Il y a deux motivations esthétiques et politiques pour la composition de cette œuvre: les migrants, et l’aliénation du sujet contemporain par la technologie.
La couverture de survie, source sonore et instrument musical, permet de créer une image fragile. Un miroir de soi « en migrant », une musique enveloppante, une chorégraphie faite de tremblements. La transformation du son des couvertures de survie crée une évolution musicale qui part des frémissements pour arriver progressivement à des masses sonores enveloppantes qui rappellent l’eau, la catastrophe et l’urgence.
Un tableau ambigu : s’agit-il de se mettre à la place du migrant ? Ou bien de se rendre compte que nous sommes déjà en train d’entamer notre propre abandon en tant que civilisation? L’homme au bord de la catastrophe reste impuissant, en transe devant la machine. Plus aucun contact entre humains, le seul lien qui reste : la température et le contrôle qu’ils subissent. Un groupe d’aliénés qui bougent en suivant les indications de leurs ordinateurs, transpirant sous leurs couvertures.

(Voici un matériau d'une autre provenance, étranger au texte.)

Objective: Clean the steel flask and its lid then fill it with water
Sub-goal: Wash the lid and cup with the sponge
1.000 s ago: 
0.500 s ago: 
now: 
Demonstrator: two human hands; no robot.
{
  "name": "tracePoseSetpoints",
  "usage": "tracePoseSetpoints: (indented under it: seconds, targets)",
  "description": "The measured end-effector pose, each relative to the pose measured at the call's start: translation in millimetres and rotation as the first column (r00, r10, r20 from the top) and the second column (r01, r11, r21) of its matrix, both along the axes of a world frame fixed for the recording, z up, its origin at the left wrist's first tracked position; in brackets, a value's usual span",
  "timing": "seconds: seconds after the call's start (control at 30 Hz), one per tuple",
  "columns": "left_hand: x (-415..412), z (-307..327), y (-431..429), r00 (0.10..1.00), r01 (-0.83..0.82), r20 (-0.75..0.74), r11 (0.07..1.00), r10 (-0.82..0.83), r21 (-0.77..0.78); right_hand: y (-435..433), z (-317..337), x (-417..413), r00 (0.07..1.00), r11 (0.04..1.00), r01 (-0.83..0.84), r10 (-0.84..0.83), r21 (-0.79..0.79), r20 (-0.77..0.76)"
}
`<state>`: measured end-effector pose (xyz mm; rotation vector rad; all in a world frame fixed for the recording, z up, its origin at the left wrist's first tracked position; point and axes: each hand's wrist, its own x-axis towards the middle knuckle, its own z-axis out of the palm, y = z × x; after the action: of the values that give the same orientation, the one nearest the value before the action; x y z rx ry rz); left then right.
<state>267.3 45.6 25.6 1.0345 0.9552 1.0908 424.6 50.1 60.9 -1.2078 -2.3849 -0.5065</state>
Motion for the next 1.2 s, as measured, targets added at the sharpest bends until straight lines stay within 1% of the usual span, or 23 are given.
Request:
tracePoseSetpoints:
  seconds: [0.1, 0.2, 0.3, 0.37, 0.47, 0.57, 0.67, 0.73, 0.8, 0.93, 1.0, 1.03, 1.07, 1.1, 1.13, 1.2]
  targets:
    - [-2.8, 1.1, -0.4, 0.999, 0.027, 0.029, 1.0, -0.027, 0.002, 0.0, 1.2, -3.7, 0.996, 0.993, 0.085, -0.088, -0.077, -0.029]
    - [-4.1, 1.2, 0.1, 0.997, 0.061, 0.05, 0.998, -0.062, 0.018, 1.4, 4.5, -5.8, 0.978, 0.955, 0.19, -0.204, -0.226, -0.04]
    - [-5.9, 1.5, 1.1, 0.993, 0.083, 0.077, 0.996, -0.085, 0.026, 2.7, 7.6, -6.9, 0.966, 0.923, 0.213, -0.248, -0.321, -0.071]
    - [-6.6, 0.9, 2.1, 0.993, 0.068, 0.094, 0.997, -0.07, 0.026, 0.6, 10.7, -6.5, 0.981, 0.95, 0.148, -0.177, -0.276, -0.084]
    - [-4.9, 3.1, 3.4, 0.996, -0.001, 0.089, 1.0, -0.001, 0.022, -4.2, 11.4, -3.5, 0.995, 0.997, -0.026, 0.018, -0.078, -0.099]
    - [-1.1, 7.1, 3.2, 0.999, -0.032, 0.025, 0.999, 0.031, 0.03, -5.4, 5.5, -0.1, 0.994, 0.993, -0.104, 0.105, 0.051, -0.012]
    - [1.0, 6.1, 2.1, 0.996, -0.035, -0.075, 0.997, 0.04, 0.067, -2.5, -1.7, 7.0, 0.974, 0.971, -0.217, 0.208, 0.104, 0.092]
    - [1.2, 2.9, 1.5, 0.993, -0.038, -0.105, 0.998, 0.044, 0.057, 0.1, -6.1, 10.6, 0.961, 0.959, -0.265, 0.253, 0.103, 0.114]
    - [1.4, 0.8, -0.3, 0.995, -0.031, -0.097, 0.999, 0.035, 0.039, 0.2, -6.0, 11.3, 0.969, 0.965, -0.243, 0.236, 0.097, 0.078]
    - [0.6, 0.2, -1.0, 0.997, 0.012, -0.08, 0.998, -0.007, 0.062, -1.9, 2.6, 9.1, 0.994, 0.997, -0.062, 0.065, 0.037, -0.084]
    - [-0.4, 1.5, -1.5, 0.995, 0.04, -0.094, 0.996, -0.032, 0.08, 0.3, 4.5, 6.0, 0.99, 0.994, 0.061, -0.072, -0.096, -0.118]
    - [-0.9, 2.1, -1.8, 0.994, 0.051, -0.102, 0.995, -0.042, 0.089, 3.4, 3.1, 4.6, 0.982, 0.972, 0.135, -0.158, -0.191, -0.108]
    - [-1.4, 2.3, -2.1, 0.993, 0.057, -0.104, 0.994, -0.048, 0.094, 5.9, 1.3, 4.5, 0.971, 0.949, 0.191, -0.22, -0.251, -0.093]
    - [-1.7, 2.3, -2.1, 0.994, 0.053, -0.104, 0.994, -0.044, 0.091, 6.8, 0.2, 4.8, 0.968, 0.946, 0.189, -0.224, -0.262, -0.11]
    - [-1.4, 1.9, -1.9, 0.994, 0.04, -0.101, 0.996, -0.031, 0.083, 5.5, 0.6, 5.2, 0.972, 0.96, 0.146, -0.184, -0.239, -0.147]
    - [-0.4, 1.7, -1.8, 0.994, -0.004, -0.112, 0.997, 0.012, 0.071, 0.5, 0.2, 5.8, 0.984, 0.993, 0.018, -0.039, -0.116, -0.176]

Outre les sons, il y a le jeu des images qu’arrive au climax de l’oeuvre. Des survivants tremblent. Leurs visages surveillés, filmés, sont reprojetés soudainement dans un flux vertigineux derrière eux. Ceci évoque la surcharge d’images dans notre monde contemporain, où l’on filme tout, où la temporalité est constamment manipulée, enregistrée, reproduite, et partagée jusqu’à devenir virale. Une mise en scène du côté obscène de l’image.
Daniel Zea, site internet du compositeur.